America Online, Inc. (NYSE: AOL) was up 25/64 at 44 23/64 early Tuesday following reports that the U.S. Federal Trade Commission (FTC) delayed for the second time a meeting at which commissioners were expected to block the company’s planned merger with Time Warner (NYSE: TWX).
According to press reports, negotiations that would allay regulators’ antitrust concerns are making progress. At the same time, however, the FTC is reportedly moving forward with plans to sue to block the deal.
On November 10th, the FTC decided to delay for up to three weeks a decision on the planned merger because the companies promised to “offer new proposals to address competitive issues.”
Just ten days later, Time Warner said it reached an agreement with Internet service provider EarthLink (Nasdaq: ELNK) covering high-speed Internet access.
Under the terms of the deal, Atlanta, Georgia-based EarthLink will make its high-speed Internet services available to about 20 million homes with access to Time Warner’s systems. The company said the alliance provides customers with a choice of high-speed ISPs, and marks the cable industry’s most far-reaching partnership with an unaffiliated ISP.

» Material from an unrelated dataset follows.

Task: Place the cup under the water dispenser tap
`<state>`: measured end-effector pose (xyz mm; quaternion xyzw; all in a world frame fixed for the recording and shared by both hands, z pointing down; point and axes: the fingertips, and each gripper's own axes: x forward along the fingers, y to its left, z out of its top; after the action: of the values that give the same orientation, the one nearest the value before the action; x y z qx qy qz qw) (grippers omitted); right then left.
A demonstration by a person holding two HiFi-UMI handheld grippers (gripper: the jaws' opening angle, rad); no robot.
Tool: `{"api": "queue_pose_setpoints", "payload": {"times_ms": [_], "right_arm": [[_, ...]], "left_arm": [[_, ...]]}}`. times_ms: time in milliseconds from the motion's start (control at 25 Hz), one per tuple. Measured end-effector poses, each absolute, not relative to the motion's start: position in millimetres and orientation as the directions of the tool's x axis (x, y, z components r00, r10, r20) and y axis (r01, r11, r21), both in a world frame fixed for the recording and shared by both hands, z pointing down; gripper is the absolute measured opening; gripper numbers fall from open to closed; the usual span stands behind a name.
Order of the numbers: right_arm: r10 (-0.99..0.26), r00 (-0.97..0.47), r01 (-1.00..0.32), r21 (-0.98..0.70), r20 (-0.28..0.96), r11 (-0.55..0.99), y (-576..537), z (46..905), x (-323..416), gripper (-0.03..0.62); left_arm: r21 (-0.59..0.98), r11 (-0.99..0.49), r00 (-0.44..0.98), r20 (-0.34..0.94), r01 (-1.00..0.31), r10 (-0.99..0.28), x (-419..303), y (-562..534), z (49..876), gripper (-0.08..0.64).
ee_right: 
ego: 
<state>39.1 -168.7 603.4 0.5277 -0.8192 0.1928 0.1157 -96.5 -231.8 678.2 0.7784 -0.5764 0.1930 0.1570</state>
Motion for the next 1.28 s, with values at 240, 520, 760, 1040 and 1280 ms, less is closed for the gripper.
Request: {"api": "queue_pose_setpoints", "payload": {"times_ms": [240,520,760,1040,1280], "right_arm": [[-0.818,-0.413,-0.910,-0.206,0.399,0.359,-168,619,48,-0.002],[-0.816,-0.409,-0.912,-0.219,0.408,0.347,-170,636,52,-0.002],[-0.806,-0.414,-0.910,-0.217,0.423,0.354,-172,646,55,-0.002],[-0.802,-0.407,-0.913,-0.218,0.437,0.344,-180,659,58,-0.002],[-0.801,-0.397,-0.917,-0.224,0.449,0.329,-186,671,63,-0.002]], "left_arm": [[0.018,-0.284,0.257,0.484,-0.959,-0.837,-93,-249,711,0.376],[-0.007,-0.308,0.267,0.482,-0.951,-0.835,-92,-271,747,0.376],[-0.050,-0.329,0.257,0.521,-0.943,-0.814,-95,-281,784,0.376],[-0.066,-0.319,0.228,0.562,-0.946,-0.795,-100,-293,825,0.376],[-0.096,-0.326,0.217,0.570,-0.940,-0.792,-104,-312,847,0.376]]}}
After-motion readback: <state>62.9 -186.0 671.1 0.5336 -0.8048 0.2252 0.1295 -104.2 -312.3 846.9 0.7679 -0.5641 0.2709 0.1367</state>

Glenn A. Britt, president of Time Warner Cable, called the alliance “a good business agreement” for both companies. “We believe it will serve as a model for future broadband agreements between ISPs and cable companies across the country,” he said, adding that the company is “in productive negotiations with additional ISPs” about similar arrangements.
The EarthLink agreement, however, is contingent upon approval from FTC and the completion of the AOL-Time Warner merger.